Detroit’s bankruptcy is a cautionary tale

In 1960, according to official census data, Detroit was the most prosperous city in America. Last month it filed for bankruptcy. Viewed through the lens of the Census Bureau metrics, its collapse is a scary example of what happens when municipalities fail to adapt to changing economic conditions, or to invest in education and training. The statistics are staggering: one in five of Detroit’s adults are unemployed, half the population is functionally illiterate, three out of five children live in poverty, four out of five new births are to unmarried mothers, and a third of the city is either vacant or derelict.

With hindsight it seems clear that some of Detroit’s downfall is due to the NAFTA legislation that wiped out almost 700,000 well-paid manufacturing jobs in the US (although this was somewhat offset by less remunerative service jobs), but high labour and energy costs, a shrinking tax base ‒ due to middle class flight to the suburbs ‒ corruption, incompetence, and a comprehensive lack of political imagination also played their part.

The quarrel over who should be blamed for what happened in Detroit, and what should be done to rebuild the city highlights the dysfunctional hyper-partisanship in US politics and echoes much of what is taking place in Eurozone countries balking at austerity measures. American liberals blamed free market absolutism for the city’s woes (although NAFTA legislation was Clinton’s initiative and warmly embraced, at the time, by the left-leaning economist Paul Krugman), while Republicans put the city’s ruin down to a corrupt and incompetent culture. (Revealingly, the Republicans view a bailout with distaste ‒ even though it would cost a small fraction of what is routinely squandered on national security measures.) The blame game allows both sides to avoid confronting the unpopular political choices that might lead to a sustainable recovery.

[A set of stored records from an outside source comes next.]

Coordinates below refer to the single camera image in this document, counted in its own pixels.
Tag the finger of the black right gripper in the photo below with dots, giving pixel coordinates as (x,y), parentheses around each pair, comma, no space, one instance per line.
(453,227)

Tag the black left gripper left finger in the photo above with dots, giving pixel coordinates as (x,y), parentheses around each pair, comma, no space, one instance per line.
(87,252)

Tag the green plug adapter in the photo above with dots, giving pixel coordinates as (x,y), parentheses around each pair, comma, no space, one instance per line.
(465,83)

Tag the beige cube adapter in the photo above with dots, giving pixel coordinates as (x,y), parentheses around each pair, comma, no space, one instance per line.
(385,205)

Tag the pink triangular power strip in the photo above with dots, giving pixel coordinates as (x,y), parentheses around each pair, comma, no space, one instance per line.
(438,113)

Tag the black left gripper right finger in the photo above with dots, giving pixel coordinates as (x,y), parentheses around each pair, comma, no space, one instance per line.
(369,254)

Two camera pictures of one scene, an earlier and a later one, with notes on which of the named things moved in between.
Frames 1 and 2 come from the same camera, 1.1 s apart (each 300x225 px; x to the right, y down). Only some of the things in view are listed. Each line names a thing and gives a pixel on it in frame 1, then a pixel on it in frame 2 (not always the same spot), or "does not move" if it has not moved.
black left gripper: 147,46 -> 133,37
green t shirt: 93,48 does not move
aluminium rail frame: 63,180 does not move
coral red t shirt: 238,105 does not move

What the debate over liberal naivete and conservative heartlessness misses is that Detroit’s fate is merely the largest example of a crisis confronting many American cities. In the wake of the financial crisis and the long recession, many of these towns can no longer honour pension and benefit commitments made in more prosperous times. In his chastening 2011 book Boomerang: Travels in the New Third World Michael Lewis recounts a visit to Vallejo, California ‒ a city that sounds like a harbinger of Detroit’s collapse. Surveying the newly bankrupt city, Lewis concludes that much of the blame lies with the generous benefits and pensions promised to municipal staff:  “Back in 2008, unable to come to terms with its many creditors, Vallejo had declared bankruptcy. Eighty percent of the city’s budget ‒ and the lion’s share of the claims that had thrown it into bankruptcy ‒ were wrapped up in the pay and benefits of public safety workers. Relations between the police and the firefighters, on the one hand, and the citizens, on the other, were at historic lows.” The warning is quite clear: unless the American workforce is prepared to make do with fewer of its hard-won benefits and pensions, or the government is willing to intervene decisively in the labour market crisis, the current financial woes could continue indefinitely.

This stark reality is one the American electorate is still struggling to come to terms with, and one that has provoked spectacular discontent in parts of the European Union. But five years into a recession that shows few signs of recovery, one in which the “jobless growth” that afflicts the majority is accompanied by spectacular profits in the highly networked financial sector, the relatively sudden unravelling of Detroit is unlikely to be the last casualty of these uncertain economic times.